Entries taken from a collection
<<<<

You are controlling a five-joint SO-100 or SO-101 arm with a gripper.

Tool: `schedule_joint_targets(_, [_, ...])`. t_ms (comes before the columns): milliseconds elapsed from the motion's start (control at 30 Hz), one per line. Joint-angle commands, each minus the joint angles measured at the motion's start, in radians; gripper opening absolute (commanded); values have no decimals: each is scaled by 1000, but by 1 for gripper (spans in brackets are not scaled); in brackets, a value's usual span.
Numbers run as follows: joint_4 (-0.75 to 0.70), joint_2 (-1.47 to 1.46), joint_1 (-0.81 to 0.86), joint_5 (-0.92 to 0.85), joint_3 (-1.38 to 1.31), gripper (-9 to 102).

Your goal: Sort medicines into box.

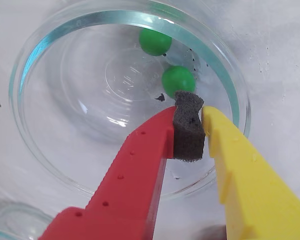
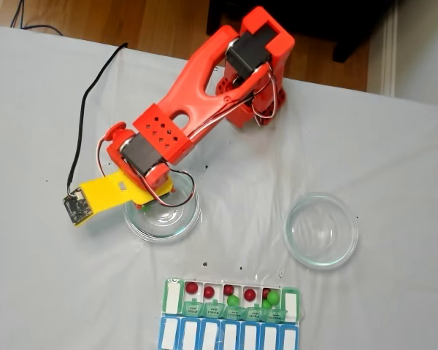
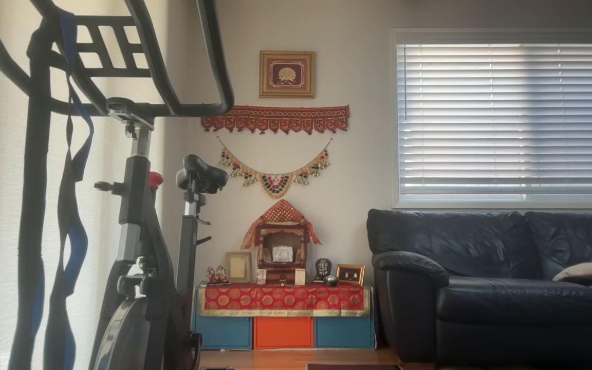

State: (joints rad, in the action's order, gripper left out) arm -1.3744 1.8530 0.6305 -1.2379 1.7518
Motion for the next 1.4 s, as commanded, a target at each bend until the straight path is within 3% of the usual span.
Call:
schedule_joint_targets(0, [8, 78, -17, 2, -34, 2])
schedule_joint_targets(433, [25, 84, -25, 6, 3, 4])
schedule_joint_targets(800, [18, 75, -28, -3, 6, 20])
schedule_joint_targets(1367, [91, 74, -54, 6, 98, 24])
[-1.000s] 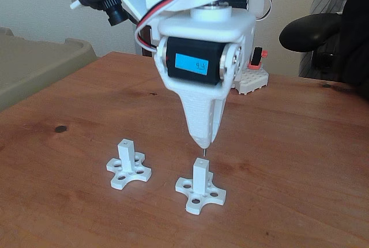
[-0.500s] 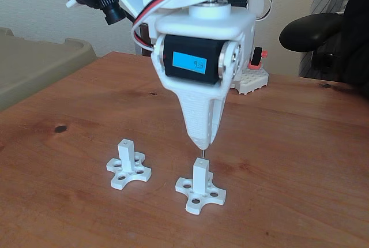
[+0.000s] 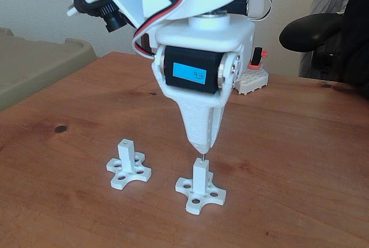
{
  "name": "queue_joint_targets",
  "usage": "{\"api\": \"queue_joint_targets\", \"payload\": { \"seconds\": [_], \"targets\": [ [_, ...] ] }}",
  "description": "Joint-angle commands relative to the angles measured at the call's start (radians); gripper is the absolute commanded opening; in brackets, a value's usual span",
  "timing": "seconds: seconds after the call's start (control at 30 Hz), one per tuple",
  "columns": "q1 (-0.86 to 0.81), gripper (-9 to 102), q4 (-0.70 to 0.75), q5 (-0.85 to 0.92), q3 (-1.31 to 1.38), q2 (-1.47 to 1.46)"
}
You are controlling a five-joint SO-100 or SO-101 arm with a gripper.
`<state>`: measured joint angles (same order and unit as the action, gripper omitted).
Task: Grab the screw and set it in the hole.
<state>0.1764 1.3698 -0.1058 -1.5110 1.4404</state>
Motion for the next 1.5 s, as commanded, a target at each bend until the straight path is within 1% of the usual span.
{"api": "queue_joint_targets", "payload": {
  "seconds": [0.0, 1.47],
  "targets": [
    [-0.011, -4, -0.006, -0.006, 0.086, 0.012],
    [0.011, -4, -0.003, -0.018, 0.104, -0.005]
  ]
}}
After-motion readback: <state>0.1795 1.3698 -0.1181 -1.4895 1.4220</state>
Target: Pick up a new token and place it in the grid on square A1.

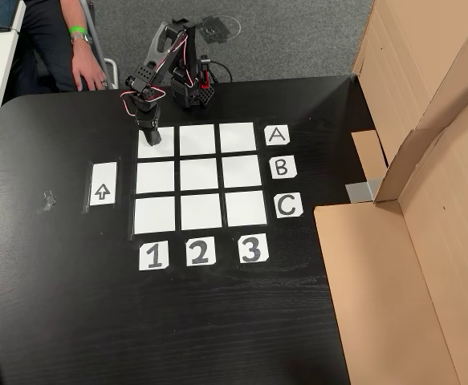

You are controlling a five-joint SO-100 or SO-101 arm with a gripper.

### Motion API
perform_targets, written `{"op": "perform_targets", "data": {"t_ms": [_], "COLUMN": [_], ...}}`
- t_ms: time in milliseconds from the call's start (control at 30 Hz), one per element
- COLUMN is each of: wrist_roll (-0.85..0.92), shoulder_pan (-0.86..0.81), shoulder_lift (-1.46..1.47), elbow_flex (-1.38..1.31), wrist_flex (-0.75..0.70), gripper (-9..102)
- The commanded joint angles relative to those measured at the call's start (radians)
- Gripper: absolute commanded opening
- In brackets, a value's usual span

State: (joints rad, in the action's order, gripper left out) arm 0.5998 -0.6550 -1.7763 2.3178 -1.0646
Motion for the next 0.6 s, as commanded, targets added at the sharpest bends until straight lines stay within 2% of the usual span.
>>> {"op": "perform_targets", "data": {"t_ms": [0, 333, 567], "wrist_roll": [-0.006, -0.006, -0.002], "shoulder_pan": [-0.014, -0.014, -0.017], "shoulder_lift": [0.002, 0.006, 0.006], "elbow_flex": [-0.034, -0.034, -0.034], "wrist_flex": [0.005, 0.003, -0.002], "gripper": [7, 8, 15]}}
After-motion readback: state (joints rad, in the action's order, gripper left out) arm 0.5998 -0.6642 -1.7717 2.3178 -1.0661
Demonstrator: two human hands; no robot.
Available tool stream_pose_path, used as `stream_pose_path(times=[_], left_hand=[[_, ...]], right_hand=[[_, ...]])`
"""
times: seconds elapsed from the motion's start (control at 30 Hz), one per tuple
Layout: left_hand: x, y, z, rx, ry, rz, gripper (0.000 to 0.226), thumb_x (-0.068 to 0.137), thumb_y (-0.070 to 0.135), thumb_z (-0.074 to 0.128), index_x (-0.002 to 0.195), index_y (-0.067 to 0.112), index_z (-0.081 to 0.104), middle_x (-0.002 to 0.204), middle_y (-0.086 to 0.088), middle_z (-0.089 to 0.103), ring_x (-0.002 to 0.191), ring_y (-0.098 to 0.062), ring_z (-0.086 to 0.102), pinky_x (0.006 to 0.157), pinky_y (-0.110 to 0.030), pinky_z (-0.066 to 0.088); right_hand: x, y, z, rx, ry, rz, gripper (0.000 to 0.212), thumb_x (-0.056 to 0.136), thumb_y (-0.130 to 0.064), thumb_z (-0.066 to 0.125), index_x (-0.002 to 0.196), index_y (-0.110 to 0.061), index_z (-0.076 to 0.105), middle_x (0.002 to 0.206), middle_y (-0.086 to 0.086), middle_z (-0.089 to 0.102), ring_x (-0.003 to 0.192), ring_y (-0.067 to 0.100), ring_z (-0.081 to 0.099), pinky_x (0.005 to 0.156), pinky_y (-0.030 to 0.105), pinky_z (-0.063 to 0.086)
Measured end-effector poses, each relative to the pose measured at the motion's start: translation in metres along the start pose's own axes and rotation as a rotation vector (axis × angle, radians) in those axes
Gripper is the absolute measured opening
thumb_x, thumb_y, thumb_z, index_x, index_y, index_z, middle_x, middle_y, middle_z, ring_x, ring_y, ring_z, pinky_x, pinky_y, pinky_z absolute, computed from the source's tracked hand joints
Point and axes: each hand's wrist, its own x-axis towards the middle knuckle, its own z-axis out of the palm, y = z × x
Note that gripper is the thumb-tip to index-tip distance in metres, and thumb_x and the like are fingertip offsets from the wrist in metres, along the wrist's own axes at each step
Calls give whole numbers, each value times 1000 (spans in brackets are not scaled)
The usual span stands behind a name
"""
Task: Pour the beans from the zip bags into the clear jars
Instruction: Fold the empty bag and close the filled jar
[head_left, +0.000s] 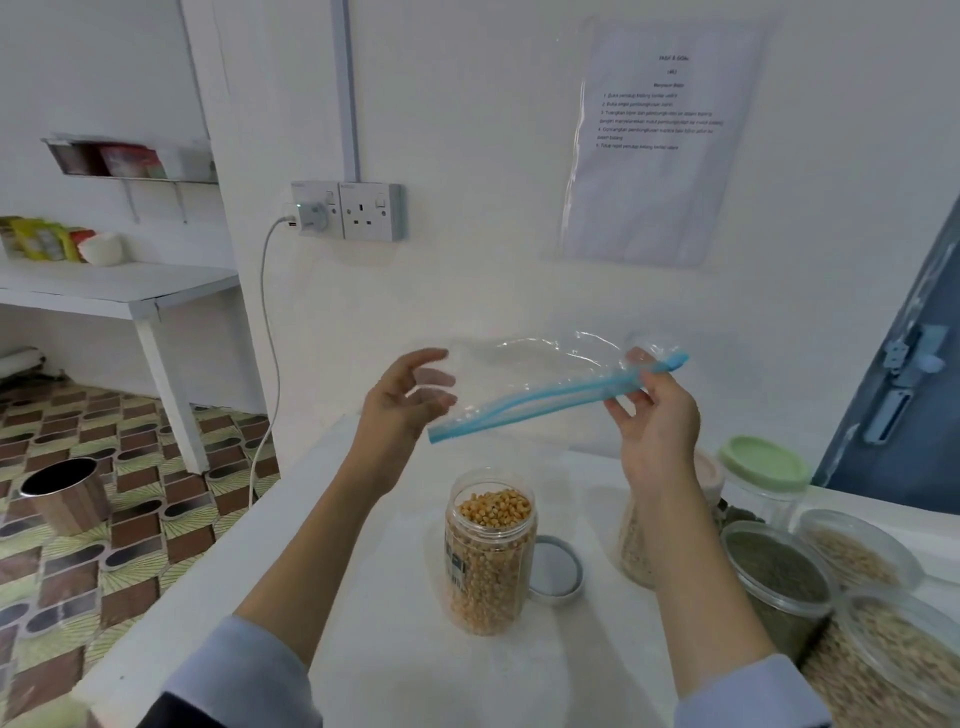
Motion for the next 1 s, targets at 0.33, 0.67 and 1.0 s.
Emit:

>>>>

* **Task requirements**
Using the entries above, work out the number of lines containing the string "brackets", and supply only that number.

* **Output**
4